## BRIEF
In the listing below, print exactly the lines from the first through the one that contains "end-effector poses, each".

## DATA EXCERPT

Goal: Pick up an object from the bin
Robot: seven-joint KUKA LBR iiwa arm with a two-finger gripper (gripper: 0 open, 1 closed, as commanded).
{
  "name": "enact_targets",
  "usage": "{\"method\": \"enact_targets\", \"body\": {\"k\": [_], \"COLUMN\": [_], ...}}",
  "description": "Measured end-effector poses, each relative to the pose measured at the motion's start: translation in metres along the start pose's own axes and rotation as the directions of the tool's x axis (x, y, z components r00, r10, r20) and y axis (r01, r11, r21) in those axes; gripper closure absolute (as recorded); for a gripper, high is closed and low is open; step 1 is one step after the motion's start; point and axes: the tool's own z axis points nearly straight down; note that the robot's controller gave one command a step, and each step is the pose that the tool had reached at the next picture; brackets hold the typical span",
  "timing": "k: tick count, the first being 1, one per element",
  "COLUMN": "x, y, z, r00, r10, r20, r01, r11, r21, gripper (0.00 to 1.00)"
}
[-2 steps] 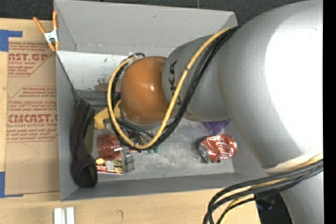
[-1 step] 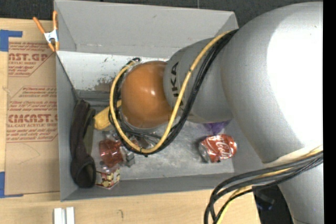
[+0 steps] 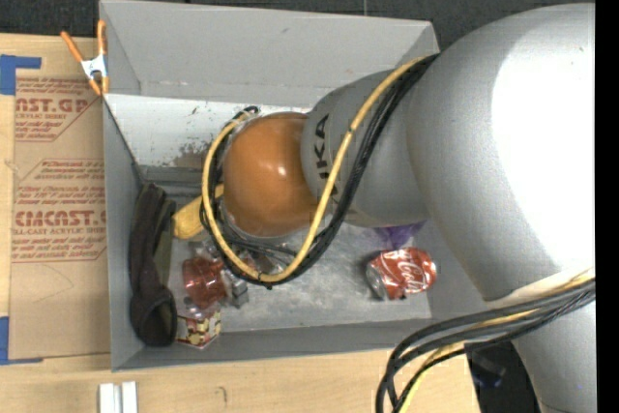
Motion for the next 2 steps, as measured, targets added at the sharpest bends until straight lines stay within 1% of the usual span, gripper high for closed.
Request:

## ANSWER TO THE EXERCISE
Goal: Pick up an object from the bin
Robot: seven-joint KUKA LBR iiwa arm with a two-finger gripper (gripper: 0 open, 1 closed, as commanded).
{
  "name": "enact_targets",
  "usage": "{\"method\": \"enact_targets\", \"body\": {\"k\": [_], \"COLUMN\": [_], ...}}",
  "description": "Measured end-effector poses, each relative to the pose measured at the motion's start: translation in metres along the start pose's own axes and rotation as the directions of the tool's x axis (x, y, z components r00, r10, r20) and y axis (r01, r11, r21) in those axes; gripper closure absolute (as recorded); for a gripper, high is closed and low is open; step 1 is one step after the motion's start; point and axes: the tool's own z axis points nearly straight down; note that the robot's controller gave one command a step, and each step is the pose that the tool had reached at the next picture; brackets hold the typical span",

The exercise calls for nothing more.